Imminent mortality was nothing new for the 23-year-old Army lieutenant — it was, after all, a world war. But his commander called this mission suicide. And he gave Mr. Sayles two weeks in Paris to bid the earth goodbye.
But in war, as in life, plans are often futile. Europe was liberated several days later, and the deadly mission was aborted. The Indianapolis boy got another chance, and it wouldn't be the last.
He left the quiet European battlefields for his next mission, set for the Pacific. But that one, too, was thwarted. Another victory day, another stroke of luck.

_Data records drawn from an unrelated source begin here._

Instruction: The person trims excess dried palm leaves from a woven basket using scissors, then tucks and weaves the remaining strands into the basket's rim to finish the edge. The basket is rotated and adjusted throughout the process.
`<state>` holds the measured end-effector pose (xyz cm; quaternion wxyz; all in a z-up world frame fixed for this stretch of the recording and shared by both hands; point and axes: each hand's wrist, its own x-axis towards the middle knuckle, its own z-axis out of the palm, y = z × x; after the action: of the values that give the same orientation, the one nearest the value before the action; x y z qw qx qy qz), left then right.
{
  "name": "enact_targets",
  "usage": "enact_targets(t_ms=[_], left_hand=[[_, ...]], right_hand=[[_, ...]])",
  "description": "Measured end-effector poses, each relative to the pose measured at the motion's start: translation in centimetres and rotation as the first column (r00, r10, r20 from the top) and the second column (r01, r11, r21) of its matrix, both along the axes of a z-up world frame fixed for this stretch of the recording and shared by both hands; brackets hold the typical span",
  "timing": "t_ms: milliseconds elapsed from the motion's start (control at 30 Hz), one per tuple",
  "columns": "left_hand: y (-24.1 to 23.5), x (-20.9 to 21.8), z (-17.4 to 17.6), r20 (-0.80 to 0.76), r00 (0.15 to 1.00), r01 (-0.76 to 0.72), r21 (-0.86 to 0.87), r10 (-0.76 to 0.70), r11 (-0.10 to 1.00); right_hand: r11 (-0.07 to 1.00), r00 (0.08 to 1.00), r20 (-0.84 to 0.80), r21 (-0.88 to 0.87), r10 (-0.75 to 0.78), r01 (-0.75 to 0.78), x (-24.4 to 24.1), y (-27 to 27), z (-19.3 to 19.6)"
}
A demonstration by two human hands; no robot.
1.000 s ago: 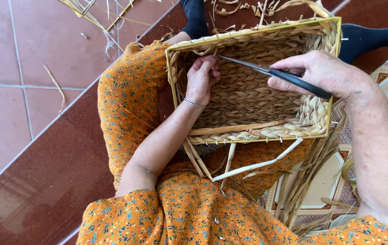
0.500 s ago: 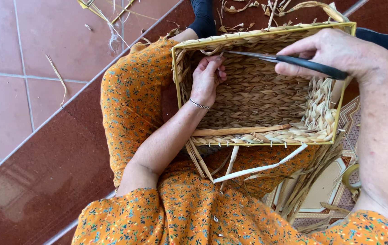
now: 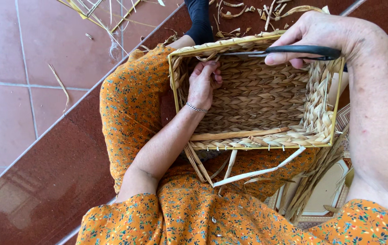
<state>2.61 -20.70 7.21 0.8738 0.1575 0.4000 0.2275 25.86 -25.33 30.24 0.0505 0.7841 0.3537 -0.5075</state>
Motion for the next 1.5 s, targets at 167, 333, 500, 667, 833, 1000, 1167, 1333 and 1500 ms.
enact_targets(t_ms=[167,333,500,667,833,1000,1167,1333,1500], left_hand=[[0.2,0.1,0.4,0.009,1.000,-0.007,-0.003,0.007,1.000],[0.1,0.0,1.1,0.000,1.000,0.011,0.038,-0.011,0.999],[0.1,0.0,1.6,0.006,1.000,-0.011,0.028,0.011,1.000],[0.5,0.0,0.9,0.012,0.999,-0.036,0.021,0.036,0.999],[0.3,-0.7,0.8,-0.013,1.000,-0.012,-0.031,0.012,0.999],[0.0,-1.3,2.0,0.019,0.999,-0.029,0.116,0.027,0.993],[0.6,-0.8,2.0,0.067,0.992,-0.121,0.196,0.110,0.973],[0.0,-0.9,0.7,0.015,0.996,-0.091,0.232,0.090,0.968],[-0.4,-1.0,0.4,0.032,0.994,-0.112,0.216,0.108,0.970]], right_hand=[[1.000,0.999,-0.040,-0.018,-0.021,0.020,0.5,-1.3,0.7],[0.995,0.995,-0.069,0.057,-0.074,0.078,-0.6,-1.3,0.6],[0.988,0.996,-0.091,0.152,0.014,0.000,-1.4,-0.8,-0.3],[0.996,0.997,-0.008,0.030,0.083,-0.082,-0.7,-0.7,-0.1],[0.999,0.999,-0.014,0.013,-0.045,0.046,-0.2,-2.4,0.1],[0.977,0.944,-0.273,0.047,-0.186,0.206,2.5,-5.1,1.0],[0.984,0.971,-0.239,0.171,-0.001,0.043,3.4,-5.8,-0.9],[0.980,0.952,-0.285,0.132,-0.106,0.149,3.1,-4.9,-1.6],[0.988,0.994,-0.060,0.130,0.097,-0.088,3.4,-3.2,-0.3]])
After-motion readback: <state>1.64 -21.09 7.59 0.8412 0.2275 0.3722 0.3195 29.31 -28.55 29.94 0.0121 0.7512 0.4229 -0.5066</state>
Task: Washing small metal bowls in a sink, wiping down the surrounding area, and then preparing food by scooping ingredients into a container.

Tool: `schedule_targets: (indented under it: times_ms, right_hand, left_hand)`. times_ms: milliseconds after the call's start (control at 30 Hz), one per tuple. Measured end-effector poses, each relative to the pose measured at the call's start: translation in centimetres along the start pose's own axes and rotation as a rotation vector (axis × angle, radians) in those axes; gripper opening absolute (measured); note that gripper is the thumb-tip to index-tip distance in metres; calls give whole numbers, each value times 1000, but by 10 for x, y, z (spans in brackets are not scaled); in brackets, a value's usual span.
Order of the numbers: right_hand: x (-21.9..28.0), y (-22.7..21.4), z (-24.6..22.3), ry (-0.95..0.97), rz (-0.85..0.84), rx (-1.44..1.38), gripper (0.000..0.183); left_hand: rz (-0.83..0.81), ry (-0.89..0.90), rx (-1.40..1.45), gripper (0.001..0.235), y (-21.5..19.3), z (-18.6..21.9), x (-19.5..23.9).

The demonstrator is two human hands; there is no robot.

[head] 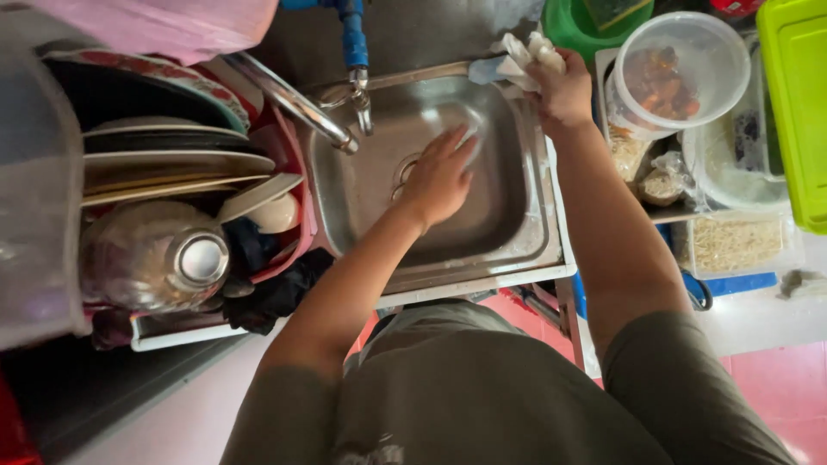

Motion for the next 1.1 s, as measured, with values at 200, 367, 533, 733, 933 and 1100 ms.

Mr. Sayles was born in 1922 — 50 years too late, he used to tell his daughter Susan. A childhood move to Arizona on doctors' orders for his asthma sparked a love of the old Wild West. Adventure and excitement, Susan Sayles said, that was Dad.
He died on Friday.
In his 86 years, Mr. Sayles caught a wildebeest on an African safari, spied on supposed mob bosses and developed new methods for lie detection. He helped revolutionize retail toy displays and was a self-taught expert of world religions. He studied Adolf Hitler's chemical warfare and how to arm against it.
At the close of World War II, he went back to Indianapolis, where he met a girl named Madeline and married her after three weeks. Sixty-two years and four kids followed.
After he was discharged in 1946, Mr. Sayles worked for a toy company, L.S. Ayers, where he scouted the latest gizmos and helped develop some of the first self-service toy departments.
Before then, there were no shiny boxes or soaring store displays. Instead, a clerk would select customers' purchases based on what they said they wanted.
In 1967, it was time for a change — St. Pete Beach and private-eye detective work.
Mr. Sayles opened his own agency, ESP Investigations, where for nearly 25 years he trailed cheating spouses, settled arson cases, kept tabs on dentists' records and scouted for organized crime.
Nicknamed "the Professor," Mr. Sayles never earned a college degree, only taking about a year's worth of chemistry courses. A teenage stock-market hobby left him a millionaire.
An Army honor guard will attend the World War II veteran's funeral, where his daughter plans to talk of doll displays and mysteries.
"He always had a good story," Susan Sayles said of her father.
And all he wanted was to be a cowboy.